Exercise >>
The expected output is every line of the data exactly as shown, minus the images.

^^^^^^^^^^^^^^^^

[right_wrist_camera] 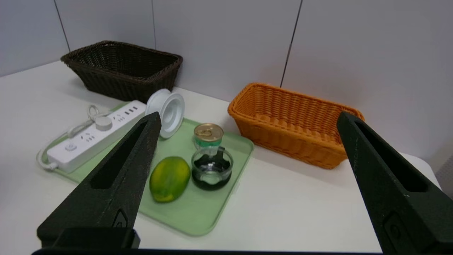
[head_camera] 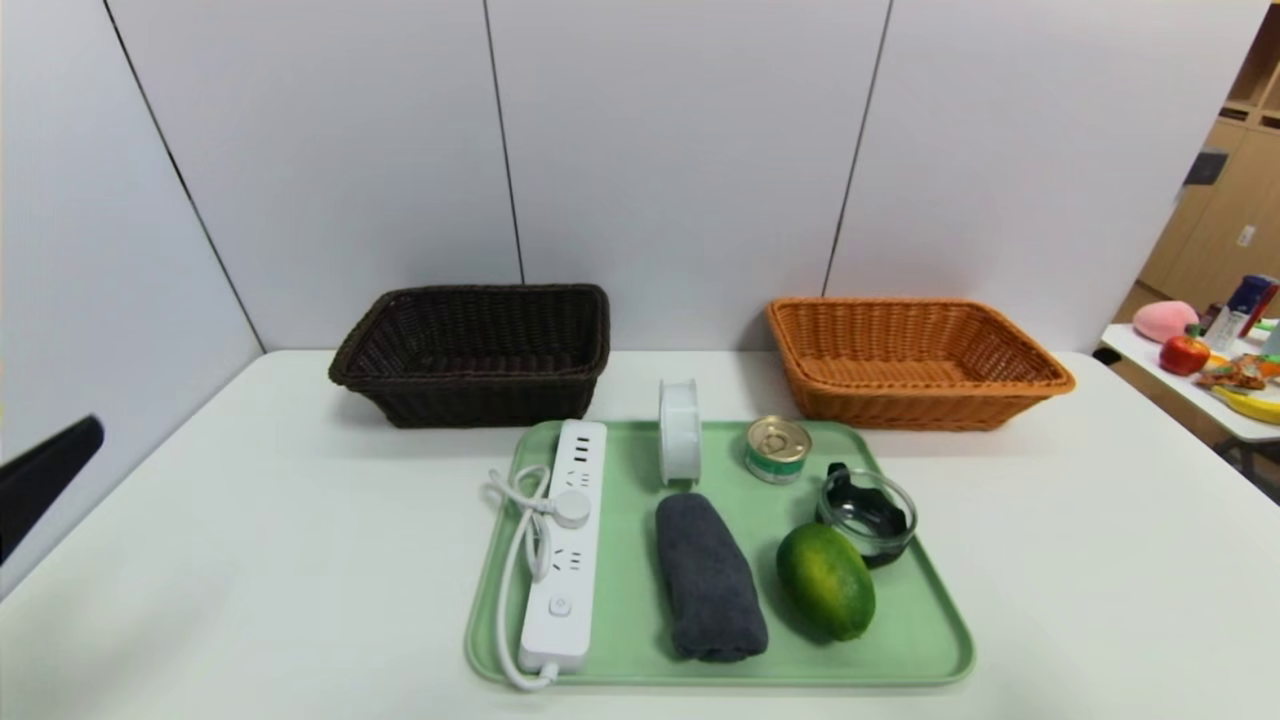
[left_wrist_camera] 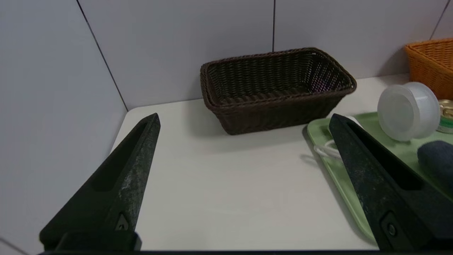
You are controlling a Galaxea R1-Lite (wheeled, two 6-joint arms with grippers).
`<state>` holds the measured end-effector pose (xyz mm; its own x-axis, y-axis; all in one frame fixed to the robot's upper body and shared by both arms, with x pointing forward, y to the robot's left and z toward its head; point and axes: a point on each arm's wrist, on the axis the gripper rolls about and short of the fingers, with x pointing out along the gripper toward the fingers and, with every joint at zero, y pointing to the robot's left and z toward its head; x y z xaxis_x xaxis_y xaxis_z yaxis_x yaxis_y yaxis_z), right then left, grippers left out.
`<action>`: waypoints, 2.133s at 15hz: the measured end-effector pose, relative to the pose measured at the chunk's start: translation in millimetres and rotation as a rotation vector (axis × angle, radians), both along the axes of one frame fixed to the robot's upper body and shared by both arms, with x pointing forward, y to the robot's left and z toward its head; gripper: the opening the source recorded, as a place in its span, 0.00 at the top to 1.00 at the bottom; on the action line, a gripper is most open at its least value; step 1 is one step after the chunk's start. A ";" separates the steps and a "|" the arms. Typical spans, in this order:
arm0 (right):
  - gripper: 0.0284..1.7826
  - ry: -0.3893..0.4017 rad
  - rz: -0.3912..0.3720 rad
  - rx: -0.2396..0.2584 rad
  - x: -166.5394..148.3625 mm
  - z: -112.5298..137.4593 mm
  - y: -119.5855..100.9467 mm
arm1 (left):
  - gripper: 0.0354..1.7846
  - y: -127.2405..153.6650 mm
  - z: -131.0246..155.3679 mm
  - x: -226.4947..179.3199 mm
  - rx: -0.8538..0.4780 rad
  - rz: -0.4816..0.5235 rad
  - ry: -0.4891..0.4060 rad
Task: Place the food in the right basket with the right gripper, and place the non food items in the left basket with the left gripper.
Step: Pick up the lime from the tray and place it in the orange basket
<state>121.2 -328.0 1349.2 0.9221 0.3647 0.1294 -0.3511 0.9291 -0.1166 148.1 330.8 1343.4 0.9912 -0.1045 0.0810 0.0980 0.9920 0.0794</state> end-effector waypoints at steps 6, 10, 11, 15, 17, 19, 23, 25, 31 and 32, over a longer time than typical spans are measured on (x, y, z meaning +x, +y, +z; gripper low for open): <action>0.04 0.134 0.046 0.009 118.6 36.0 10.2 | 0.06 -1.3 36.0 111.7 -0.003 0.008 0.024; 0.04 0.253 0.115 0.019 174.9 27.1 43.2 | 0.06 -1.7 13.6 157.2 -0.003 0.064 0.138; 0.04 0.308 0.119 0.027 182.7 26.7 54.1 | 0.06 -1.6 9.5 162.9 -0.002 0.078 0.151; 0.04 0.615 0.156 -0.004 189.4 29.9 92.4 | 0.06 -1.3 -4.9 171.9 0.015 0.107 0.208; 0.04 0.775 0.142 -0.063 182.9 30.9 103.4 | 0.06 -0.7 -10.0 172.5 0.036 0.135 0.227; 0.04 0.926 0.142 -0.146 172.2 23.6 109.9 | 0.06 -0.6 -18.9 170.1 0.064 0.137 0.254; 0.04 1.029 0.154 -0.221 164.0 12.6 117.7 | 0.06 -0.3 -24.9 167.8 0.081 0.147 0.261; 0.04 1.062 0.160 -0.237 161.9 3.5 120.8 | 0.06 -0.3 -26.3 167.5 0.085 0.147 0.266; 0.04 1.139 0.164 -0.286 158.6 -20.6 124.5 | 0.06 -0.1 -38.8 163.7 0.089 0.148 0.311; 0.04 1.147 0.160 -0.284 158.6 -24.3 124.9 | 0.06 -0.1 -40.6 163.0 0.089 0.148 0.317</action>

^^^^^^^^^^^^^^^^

Solution >>
[right_wrist_camera] 
[head_camera] 
[left_wrist_camera] 
You are controlling a Galaxea R1-Lite (wheeled, two 6-joint arms with grippers).
`<state>` holds the measured end-effector pose (xyz mm; its own x-axis, y-axis; all in one frame fixed to the robot's upper body and shared by both arms, with x pointing forward, y to the robot's left and z toward its head; point and axes: a point on each arm's wrist, on the axis the gripper rolls about and short of the fingers, with x pointing out along the gripper toward the fingers and, with every joint at zero, y pointing to the robot's left and z toward its head; x y z xaxis_x xaxis_y xaxis_z yaxis_x yaxis_y yaxis_z), right then left, grippers left out.
`<action>`: waypoints, 2.133s at 15hz: the measured end-effector pose, relative to the pose measured at the chunk's start: translation in millimetres and rotation as a rotation vector (axis × angle, radians), both along the axes of one frame fixed to the robot's upper body and shared by both arms, with x pointing forward, y to the robot's left and z toward its head; gripper: the opening the source recorded, as a place in its span, 0.00 at the top to 1.00 at the bottom; on the action line, a gripper is most open at its least value; step 1 is one step after the chunk's start. A ";" separates the steps and a "|" the arms. Typical spans, in this order:
arm0 (right):
  - gripper: 0.0284..1.7826
  - ry: -0.3893..0.4017 rad
  - rz: -0.3912..0.3720 rad
  - rx: -0.2396..0.2584 rad
  - x: -166.5394..148.3625 mm
  - z: -112.5298..137.4593 mm
  - y: -119.5855..100.9467 mm
arm1 (left):
  - gripper: 0.0354..1.7846
  - y: -127.2405..153.6650 mm
  - z: -131.0246..155.3679 mm
  - x: -226.4947..179.3199 mm
  - rx: -0.8538..0.4780 rad
  - rz: -0.4816..0.5235 rad
  - ry: -0.4891..0.4060 rad
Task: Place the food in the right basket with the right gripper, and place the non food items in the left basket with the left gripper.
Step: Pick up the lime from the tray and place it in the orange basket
<state>121.2 -328.0 1349.2 0.9221 0.3647 0.1294 -0.3511 0.9291 -0.1166 148.1 330.8 1343.4 0.9912 -0.1045 0.0810 0.0980 0.9920 0.0794</state> end-effector waypoints at steps 6, 10, 11, 15, 17, 19, 23, 25, 31 and 32, over a longer time than typical spans are measured on (x, y, z meaning +x, +y, +z; gripper low for open): <action>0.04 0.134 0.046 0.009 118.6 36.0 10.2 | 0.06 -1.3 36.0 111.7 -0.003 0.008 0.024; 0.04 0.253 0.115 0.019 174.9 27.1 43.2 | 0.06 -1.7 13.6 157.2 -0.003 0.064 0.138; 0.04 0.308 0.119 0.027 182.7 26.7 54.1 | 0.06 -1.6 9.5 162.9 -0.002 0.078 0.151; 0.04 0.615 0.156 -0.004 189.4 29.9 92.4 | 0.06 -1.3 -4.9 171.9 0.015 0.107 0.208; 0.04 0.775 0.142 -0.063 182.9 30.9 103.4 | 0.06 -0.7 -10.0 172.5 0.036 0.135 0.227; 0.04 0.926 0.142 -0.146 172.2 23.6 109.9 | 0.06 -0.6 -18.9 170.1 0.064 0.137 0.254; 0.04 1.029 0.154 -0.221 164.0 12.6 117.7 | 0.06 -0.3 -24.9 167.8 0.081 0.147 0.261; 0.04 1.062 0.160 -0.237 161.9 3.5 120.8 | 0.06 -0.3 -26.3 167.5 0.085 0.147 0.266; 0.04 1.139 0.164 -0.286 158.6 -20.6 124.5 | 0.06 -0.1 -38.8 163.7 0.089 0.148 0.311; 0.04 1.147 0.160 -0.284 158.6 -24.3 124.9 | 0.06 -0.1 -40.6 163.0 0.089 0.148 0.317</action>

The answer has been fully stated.